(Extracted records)
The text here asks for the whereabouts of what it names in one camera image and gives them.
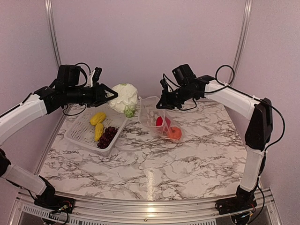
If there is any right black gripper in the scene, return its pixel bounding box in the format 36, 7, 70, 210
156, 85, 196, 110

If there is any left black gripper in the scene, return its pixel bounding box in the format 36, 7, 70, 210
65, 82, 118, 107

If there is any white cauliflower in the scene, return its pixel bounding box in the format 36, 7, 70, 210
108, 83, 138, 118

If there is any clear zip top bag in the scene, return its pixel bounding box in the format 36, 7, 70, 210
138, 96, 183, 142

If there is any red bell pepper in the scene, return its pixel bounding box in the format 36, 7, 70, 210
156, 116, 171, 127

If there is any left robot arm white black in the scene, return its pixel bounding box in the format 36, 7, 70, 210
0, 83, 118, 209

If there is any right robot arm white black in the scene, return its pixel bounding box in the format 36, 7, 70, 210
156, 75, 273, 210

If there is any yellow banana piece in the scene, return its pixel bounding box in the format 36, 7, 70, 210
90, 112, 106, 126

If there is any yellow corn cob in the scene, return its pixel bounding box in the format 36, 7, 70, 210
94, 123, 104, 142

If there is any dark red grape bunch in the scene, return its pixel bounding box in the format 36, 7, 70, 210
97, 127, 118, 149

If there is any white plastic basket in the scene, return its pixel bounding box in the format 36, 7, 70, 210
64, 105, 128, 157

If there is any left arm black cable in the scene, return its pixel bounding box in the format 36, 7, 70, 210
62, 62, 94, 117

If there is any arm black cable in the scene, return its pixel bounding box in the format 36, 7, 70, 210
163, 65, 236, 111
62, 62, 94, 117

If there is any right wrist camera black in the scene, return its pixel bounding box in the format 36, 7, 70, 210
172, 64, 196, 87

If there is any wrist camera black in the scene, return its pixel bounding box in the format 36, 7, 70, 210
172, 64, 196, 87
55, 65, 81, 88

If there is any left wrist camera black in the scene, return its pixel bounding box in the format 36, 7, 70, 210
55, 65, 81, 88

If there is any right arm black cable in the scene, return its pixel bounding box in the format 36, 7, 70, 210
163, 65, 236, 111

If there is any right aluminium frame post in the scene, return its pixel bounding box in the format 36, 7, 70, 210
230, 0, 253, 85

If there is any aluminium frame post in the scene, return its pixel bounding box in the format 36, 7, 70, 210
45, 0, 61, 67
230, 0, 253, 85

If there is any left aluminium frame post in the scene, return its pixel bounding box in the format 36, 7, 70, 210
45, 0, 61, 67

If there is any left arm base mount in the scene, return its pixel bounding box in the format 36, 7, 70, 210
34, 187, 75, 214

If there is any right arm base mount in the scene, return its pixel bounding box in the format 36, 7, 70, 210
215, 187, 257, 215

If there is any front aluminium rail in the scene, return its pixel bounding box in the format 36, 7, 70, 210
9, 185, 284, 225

> [Exercise directions]:
Every line above should be copied exactly; do not carry over the pictures.

> [Reply to the task]:
The text here asks for the whereabouts of what it names in one camera image and gives them.
If there is any right black gripper in the scene, return its pixel bounding box in the format 36, 7, 70, 210
156, 85, 196, 110

If there is any left black gripper in the scene, return its pixel bounding box in the format 36, 7, 70, 210
65, 82, 118, 107

If there is any white cauliflower in the scene, return its pixel bounding box in the format 36, 7, 70, 210
108, 83, 138, 118

If there is any clear zip top bag in the scene, return its pixel bounding box in the format 36, 7, 70, 210
138, 96, 183, 142

If there is any red bell pepper in the scene, return its pixel bounding box in the format 36, 7, 70, 210
156, 116, 171, 127

If there is any left robot arm white black in the scene, return its pixel bounding box in the format 36, 7, 70, 210
0, 83, 118, 209

If there is any right robot arm white black in the scene, return its pixel bounding box in the format 36, 7, 70, 210
156, 75, 273, 210

If there is any yellow banana piece in the scene, return its pixel bounding box in the format 36, 7, 70, 210
90, 112, 106, 126

If there is any yellow corn cob in the scene, return its pixel bounding box in the format 36, 7, 70, 210
94, 123, 104, 142

If there is any dark red grape bunch in the scene, return its pixel bounding box in the format 36, 7, 70, 210
97, 127, 118, 149

If there is any white plastic basket in the scene, return its pixel bounding box in the format 36, 7, 70, 210
64, 105, 128, 157

If there is any left arm black cable in the scene, return its pixel bounding box in the format 36, 7, 70, 210
62, 62, 94, 117

If there is any arm black cable in the scene, return its pixel bounding box in the format 36, 7, 70, 210
163, 65, 236, 111
62, 62, 94, 117

If there is any right wrist camera black in the scene, return its pixel bounding box in the format 36, 7, 70, 210
172, 64, 196, 87

If there is any wrist camera black in the scene, return its pixel bounding box in the format 36, 7, 70, 210
172, 64, 196, 87
55, 65, 81, 88

If there is any left wrist camera black in the scene, return its pixel bounding box in the format 36, 7, 70, 210
55, 65, 81, 88

If there is any right arm black cable in the scene, return its pixel bounding box in the format 36, 7, 70, 210
163, 65, 236, 111

If there is any right aluminium frame post in the scene, return its pixel bounding box in the format 36, 7, 70, 210
230, 0, 253, 85

If there is any aluminium frame post in the scene, return its pixel bounding box in the format 36, 7, 70, 210
45, 0, 61, 67
230, 0, 253, 85

If there is any left aluminium frame post in the scene, return its pixel bounding box in the format 36, 7, 70, 210
45, 0, 61, 67

If there is any left arm base mount in the scene, return its pixel bounding box in the format 36, 7, 70, 210
34, 187, 75, 214

If there is any right arm base mount in the scene, return its pixel bounding box in the format 36, 7, 70, 210
215, 187, 257, 215

If there is any front aluminium rail in the scene, return its pixel bounding box in the format 36, 7, 70, 210
9, 185, 284, 225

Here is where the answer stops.